The park consisted of campground, a picnic grove, tennis courts, ball fields, horse stables and other recreational facilities. Visitors would stay in tents anchored to wooden platforms. Any open lots not used for campsites were used for development, giving way to permanent buildings including a bowling alley, a large hotel called the Park Hotel, and several small hotels. Events at the park included temperance rallies, religious and temperance meetings, educational lectures, and Chautauqua entertainment.

The park was served by a surface trolley line (operated by the Port Richmond and Prohibition Park Electric Railway Company) on Jewett Avenue beginning in 1892, originating in Port Richmond. This would connect to ferries in the northern shore of Port Richmond, or the Staten Island Railway's North Shore Branch and additional trolley service towards Saint George Terminal.

===Residential development===
In 1892, the area began transitioning into a permanent residential community. Over 1,000 building sites were created, each with a deed prohibiting the use, manufacture, or sale of liquor. Single-family homes in Victorian, Dutch, and English stylings were constructed. Streets were constructed in the neighborhood, named after prominent Prohibition figures. The Westerleigh Collegiate Association, a private school which offered education from Kindergarten to college, opened in 1895.

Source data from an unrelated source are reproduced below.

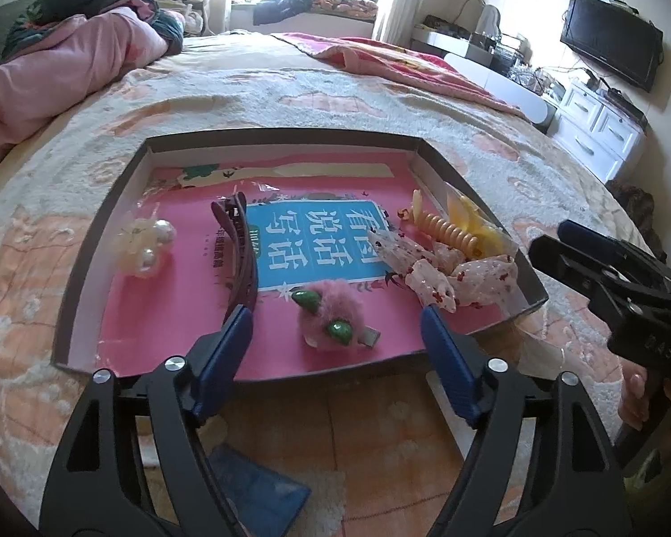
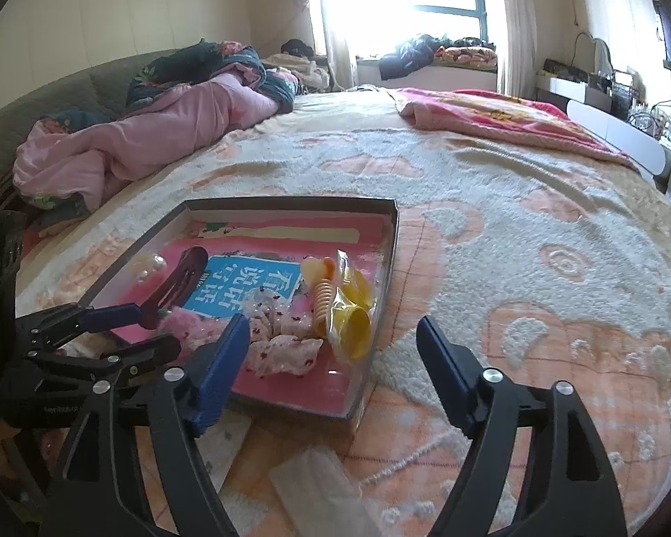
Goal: Organize jewelry
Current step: 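Withdraw both tools from the tray toward the white claw clip and earring bag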
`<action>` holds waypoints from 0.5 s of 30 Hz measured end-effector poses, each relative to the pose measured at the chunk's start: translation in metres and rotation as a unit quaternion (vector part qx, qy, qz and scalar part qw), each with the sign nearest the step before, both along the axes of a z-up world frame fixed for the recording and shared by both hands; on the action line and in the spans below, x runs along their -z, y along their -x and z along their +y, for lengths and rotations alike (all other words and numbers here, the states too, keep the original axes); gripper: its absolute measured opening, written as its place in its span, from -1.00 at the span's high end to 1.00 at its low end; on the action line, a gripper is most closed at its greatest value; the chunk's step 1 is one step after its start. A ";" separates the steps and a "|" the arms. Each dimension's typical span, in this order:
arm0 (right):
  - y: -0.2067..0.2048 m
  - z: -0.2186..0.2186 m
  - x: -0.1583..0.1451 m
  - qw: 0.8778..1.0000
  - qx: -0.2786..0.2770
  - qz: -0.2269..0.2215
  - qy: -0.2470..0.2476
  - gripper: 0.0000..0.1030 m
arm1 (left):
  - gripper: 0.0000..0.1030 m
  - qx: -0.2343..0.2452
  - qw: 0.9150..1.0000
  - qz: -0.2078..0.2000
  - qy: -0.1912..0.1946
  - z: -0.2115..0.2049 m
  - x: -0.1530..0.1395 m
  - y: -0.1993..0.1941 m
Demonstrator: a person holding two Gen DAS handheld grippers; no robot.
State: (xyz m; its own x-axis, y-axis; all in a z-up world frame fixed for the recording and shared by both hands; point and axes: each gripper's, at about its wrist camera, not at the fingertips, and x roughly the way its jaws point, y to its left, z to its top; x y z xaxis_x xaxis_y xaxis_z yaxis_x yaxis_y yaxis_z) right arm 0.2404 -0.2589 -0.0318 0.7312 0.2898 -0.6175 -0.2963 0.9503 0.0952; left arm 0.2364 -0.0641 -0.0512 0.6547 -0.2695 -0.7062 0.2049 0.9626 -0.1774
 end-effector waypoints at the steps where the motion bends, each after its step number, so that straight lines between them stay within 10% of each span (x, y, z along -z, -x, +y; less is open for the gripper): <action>1: 0.004 -0.001 -0.002 1.000 0.003 -0.003 -0.001 -0.51 | -0.42 -0.002 1.000 -0.001 0.000 0.001 -0.001 0.002; 15: 0.042 -0.001 -0.018 1.000 0.011 -0.023 -0.016 -0.60 | -0.76 -0.017 1.000 -0.025 -0.001 0.017 -0.019 0.030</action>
State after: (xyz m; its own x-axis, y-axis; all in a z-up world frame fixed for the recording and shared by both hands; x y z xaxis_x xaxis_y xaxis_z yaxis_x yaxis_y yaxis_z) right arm 0.1988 -0.2598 -0.0141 0.7645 0.2928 -0.5742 -0.2799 0.9533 0.1135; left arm 0.2067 -0.0472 -0.0324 0.6975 -0.2450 -0.6734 0.1799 0.9695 -0.1664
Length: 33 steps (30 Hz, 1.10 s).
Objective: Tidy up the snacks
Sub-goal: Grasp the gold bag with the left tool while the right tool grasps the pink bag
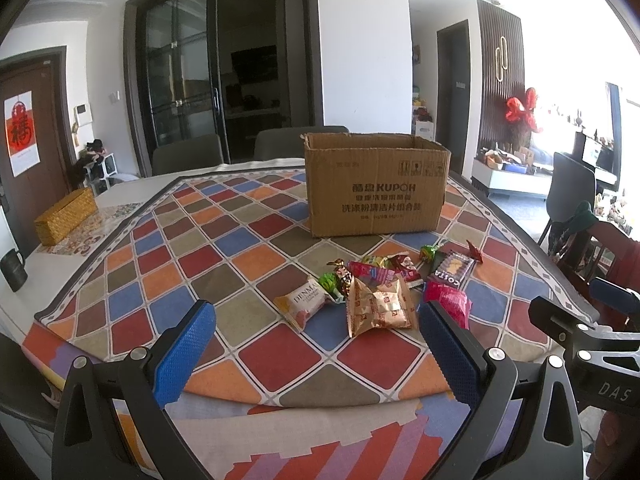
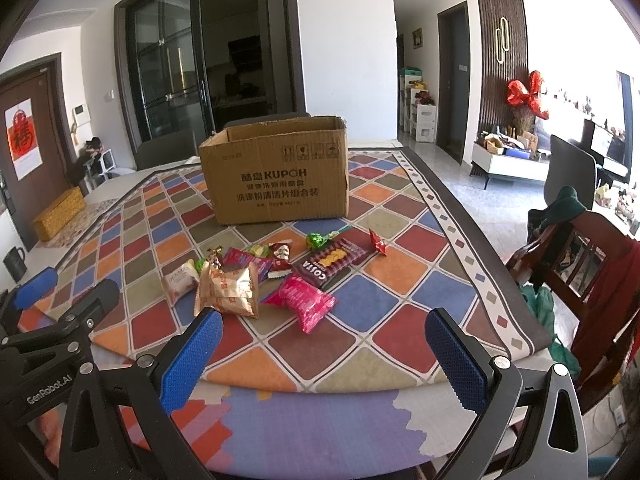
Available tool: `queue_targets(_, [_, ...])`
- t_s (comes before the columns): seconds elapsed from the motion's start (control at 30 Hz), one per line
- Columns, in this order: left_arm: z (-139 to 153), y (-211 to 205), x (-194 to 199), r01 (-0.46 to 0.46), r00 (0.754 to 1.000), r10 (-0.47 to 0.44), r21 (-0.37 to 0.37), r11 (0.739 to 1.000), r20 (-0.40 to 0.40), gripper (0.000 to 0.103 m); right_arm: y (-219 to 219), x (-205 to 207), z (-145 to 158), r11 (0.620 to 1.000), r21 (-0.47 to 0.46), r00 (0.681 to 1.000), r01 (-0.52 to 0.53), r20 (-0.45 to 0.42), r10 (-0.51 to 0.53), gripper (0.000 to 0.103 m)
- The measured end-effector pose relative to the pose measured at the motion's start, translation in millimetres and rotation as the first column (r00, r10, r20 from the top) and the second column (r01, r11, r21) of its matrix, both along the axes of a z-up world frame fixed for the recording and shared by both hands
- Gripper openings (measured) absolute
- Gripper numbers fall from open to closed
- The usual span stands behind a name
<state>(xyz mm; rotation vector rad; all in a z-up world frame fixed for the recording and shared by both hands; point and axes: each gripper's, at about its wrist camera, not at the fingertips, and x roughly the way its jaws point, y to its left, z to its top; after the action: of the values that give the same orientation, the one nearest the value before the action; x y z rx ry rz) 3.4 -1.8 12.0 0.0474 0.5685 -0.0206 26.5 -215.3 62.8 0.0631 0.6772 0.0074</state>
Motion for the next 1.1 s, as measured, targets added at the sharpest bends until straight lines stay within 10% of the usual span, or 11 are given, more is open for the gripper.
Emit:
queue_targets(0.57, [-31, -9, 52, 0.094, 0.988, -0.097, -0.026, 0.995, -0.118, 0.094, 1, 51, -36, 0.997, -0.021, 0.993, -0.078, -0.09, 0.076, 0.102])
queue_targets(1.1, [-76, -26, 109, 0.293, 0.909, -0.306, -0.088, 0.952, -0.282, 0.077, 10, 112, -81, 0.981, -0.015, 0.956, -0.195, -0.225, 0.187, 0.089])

Initially selling only to fellow temperance followers, in the 1900s the Park Company began selling lots to non-members of the movement. This, along with declining park attendance, and the destruction of the University Temple and Westerleigh Collegiate in 1903 due to separate fires, led to the decline of Prohibition Park. The community was renamed Westerleigh, and the remaining undeveloped parkland was acquired by New York City in 1907.

==Residents==
- William H. Boole, a park trustee and juryman who died there in 1896.